## EXERCISE REQUIREMENTS
In the data below, how many lines contain the string "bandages"? Give only the number.

#### DATASET CONTENT

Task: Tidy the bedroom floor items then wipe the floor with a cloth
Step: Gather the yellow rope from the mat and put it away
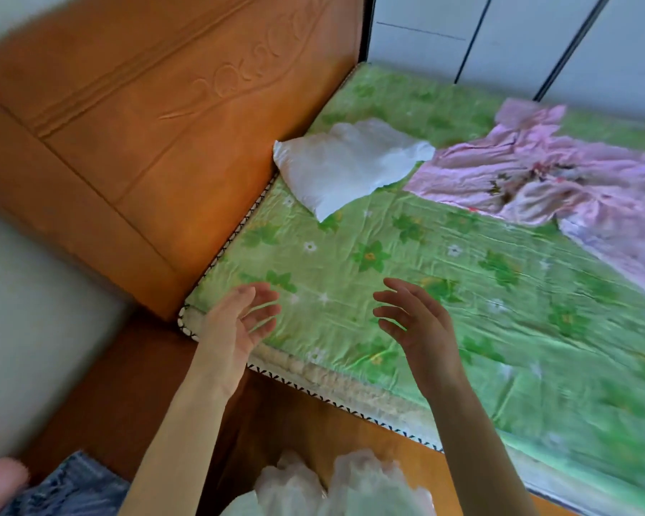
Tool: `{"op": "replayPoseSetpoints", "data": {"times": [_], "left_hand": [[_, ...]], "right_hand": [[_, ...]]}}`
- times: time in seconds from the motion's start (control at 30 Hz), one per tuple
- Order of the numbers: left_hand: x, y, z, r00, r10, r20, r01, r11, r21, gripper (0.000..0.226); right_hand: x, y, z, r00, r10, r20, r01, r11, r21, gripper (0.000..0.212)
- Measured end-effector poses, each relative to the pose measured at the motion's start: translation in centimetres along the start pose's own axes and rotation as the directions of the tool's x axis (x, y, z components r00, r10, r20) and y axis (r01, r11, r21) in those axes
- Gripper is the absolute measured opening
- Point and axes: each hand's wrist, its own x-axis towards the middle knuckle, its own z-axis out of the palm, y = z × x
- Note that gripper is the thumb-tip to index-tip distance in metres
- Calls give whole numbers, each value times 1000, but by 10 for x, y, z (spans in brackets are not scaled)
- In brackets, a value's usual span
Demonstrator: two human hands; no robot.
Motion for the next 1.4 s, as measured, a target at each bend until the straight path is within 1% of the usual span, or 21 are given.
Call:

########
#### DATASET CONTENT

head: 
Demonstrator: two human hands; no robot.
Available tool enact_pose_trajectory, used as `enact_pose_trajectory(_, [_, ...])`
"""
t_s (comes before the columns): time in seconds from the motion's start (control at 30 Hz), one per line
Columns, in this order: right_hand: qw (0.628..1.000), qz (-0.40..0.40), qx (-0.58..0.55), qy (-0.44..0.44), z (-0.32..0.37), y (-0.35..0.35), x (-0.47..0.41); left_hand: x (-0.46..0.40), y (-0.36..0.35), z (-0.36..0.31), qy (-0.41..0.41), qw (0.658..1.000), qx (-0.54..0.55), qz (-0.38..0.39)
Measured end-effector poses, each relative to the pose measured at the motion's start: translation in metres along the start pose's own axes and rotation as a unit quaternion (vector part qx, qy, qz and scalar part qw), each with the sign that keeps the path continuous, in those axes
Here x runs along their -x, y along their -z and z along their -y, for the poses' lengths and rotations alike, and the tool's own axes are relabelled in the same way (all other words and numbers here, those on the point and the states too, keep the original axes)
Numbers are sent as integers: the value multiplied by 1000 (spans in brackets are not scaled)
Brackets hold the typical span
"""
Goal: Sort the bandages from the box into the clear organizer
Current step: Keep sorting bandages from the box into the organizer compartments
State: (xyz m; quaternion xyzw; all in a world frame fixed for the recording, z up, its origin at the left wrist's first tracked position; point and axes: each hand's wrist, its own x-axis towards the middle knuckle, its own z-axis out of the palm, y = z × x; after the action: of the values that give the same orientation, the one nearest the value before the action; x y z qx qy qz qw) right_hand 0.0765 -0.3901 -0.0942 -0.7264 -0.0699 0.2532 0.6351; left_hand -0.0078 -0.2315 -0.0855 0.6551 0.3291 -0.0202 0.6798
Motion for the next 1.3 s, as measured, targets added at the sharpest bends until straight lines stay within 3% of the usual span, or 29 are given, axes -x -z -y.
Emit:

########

## RESULT OF THE TASK
2